Frog

Frog

Wednesday, December 12, 2012

Cong Ly - Vietnamese for the iron stomached

When I was 23 and serving as a wide-eyed, unemployed juror in Manhattan's downtown courthouses, we the jury found lunch every day at a Vietnamese restaurant called Nha Trang on Baxter St.  It was my first Vietnamese...and taught me to love the healthy combos of rice noodles, cilantro, lemongrass, chili, and grilled meats that seem to define the stuff.

Since then, I keep chasing the dream by trying to find better and better authentic Vietnamese places.

My Vietnamese laundromat manager - who looks like he might keep a mogwai under the counter  - told me to try Cong Ly on Hester St.  Said it was better than Nha Trang and Nam Son - my other Chinatown favorite.  With a big caveat, he was right!






Now Hester street is far out of the way Down East, if you live anywhere normal.  That, along with the grubby ambiance and B sanitation rating, gives Cong Ly its firm underbelly status.

The menu was graphically supportive, with color pictures to reassure you about what you were ordering.  Of course, I don't look at pictures.  I just read the articles.

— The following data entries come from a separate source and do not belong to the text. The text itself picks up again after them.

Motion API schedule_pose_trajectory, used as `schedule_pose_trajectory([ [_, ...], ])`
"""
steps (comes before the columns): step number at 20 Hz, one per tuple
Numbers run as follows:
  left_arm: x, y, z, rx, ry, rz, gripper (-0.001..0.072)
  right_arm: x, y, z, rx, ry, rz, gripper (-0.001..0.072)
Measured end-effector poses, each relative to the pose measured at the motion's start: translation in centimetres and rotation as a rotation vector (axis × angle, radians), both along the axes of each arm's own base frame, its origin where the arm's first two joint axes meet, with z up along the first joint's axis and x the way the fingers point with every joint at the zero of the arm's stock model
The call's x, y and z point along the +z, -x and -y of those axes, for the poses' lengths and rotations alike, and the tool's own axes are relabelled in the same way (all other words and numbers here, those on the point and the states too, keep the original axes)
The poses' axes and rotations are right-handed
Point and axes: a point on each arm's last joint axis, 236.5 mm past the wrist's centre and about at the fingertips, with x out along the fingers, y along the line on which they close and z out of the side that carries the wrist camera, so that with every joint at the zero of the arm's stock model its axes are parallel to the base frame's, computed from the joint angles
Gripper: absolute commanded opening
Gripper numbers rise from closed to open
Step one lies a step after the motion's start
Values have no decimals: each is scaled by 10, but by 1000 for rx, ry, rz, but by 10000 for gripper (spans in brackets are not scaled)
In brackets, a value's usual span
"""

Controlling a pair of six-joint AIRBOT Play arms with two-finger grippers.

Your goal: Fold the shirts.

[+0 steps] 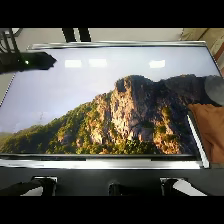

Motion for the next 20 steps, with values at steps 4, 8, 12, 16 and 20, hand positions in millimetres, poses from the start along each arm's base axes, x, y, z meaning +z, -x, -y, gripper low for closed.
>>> schedule_pose_trajectory([
  [4,-17,-15,-51,189,-280,-42,338,58,-126,-130,361,38,215,545],
  [8,-125,24,-68,223,-398,-444,589,-7,-161,-302,693,-221,29,545],
  [12,-195,73,-52,189,-321,-700,589,-64,-134,-386,844,-380,-226,553],
  [16,-201,75,-39,191,-248,-685,590,-82,-119,-402,872,-388,-336,552],
  [20,-202,73,-32,188,-214,-670,589,-88,-115,-403,878,-382,-373,552],
])
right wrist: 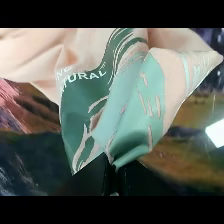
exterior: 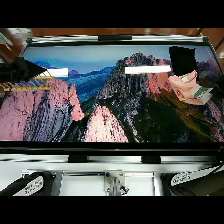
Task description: Fold the shirts.
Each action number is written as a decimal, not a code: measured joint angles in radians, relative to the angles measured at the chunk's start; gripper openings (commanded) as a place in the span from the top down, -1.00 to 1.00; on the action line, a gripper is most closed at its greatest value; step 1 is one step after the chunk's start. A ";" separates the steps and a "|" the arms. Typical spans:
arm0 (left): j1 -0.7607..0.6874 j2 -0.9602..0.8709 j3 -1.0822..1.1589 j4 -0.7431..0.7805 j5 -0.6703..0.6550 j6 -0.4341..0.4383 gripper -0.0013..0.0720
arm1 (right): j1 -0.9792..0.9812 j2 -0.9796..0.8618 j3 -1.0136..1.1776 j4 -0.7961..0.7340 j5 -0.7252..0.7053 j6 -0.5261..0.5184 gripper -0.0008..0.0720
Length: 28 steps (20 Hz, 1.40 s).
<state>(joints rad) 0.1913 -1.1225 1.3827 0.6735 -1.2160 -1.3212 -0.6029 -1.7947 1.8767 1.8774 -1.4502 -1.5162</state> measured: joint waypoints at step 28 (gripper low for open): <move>0.000 0.000 0.000 0.000 0.001 0.003 0.85 | 0.050 0.232 -0.358 -0.205 0.097 0.309 -0.27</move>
<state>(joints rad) 0.1913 -1.1225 1.3827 0.6739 -1.2152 -1.3178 -0.5529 -1.5623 1.5188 1.6726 -1.3537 -1.2076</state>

I judge all Vietnamese places by how they do my favorite standards.  Starting with the iced coffee...which they don't brew at the table like some places, but which you build Martha Stewart style at the table.  Nice and strong, but with a bit of cardboard taste.



My king of Vietnamese delicacies is the goi cuon roll.  It's a fresh finger of steamed shrimp, scallion, cilantro, noodle, sprouts, and maybe other stuff, served cold and dipped in peanut sauce.  

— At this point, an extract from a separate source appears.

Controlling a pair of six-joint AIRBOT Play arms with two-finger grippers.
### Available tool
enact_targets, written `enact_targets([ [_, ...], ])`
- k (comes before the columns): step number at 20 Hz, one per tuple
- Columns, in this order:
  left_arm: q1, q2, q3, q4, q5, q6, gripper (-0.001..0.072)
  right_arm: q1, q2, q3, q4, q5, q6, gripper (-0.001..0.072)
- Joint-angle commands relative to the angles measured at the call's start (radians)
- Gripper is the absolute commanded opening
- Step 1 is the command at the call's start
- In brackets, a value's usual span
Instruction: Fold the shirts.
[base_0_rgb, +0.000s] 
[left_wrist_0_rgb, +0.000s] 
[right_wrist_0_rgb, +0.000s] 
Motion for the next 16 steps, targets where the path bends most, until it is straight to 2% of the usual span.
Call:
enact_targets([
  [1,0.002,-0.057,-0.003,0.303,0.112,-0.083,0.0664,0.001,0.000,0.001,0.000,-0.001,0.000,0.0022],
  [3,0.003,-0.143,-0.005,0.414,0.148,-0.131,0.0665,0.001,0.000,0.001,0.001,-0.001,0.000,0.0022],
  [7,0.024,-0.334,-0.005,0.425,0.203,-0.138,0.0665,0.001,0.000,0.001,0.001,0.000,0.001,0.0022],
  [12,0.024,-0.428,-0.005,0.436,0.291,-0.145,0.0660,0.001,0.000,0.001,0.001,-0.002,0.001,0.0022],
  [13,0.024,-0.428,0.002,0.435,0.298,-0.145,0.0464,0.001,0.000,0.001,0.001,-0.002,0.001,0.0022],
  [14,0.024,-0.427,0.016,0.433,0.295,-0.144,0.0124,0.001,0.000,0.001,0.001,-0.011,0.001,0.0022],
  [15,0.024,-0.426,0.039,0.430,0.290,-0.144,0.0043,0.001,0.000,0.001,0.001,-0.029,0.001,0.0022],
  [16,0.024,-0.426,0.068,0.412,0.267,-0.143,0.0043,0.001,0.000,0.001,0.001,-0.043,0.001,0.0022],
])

Cong Ly's roll,  below, was like a great translucent grub waiting to be bitten into.  That might sound wrong, but in fact it's very right.  These were the best goi cuon I've had that didn't cost $10+ at some fancy Viet-fusion place.  Two rolls were $4.

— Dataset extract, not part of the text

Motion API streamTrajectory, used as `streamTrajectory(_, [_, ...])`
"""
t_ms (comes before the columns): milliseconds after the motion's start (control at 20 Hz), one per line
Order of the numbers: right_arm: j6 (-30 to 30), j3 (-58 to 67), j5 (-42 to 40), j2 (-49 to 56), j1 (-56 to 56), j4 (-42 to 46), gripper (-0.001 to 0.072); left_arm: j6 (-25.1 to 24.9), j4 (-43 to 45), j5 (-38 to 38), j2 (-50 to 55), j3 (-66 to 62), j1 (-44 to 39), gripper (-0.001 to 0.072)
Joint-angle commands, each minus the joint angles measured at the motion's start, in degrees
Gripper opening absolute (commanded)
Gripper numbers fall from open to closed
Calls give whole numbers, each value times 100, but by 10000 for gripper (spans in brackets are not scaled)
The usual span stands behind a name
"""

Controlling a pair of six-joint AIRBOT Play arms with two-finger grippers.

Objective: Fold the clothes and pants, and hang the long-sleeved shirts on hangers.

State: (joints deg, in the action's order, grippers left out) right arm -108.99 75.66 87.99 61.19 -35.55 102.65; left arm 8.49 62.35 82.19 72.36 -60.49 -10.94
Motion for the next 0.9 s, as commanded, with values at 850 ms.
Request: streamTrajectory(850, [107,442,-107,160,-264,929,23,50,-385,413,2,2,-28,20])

Then on to a crowd favorite - grilled beef lumps with a side of pan-cooked rice noodles sprinkled with peanuts and scallion.  Some pickled carrots and cucumber on the side.  Perfectly good, charred taste.  Can't say I've had better...but not something that definitively stomps on competitors'.


So what's the catch?  Why not 9-10 bellies?

1) My friend Yanny said her goi cuon shrimp tasted "funky".  Not like the town...more like the feet.  Mine tasted OK, but what do I know?

2) Later as I was eating my rice noodle side-dish, I detected about 2% taste of the "funk" about them.  It didn't taste intentional or good.  I shrugged and kept eating.

3) After my meal, it was time to visit the bathroom.  Like cave diving...you squeeze through the kitchen, rubbing elbows with bowls of raw meat and bushels of scallions, before pushing aside some mops to reveal the bathroom door. 


So...if you ponder your chances of catching food poisoning every day, Cong Ly is not for you.  If you want to go native and taste some great Vietnamese recipes, I'd encourage you to come here.

I give Cong Ly seven bellies.  8 hours later, I'm still hale enough to write.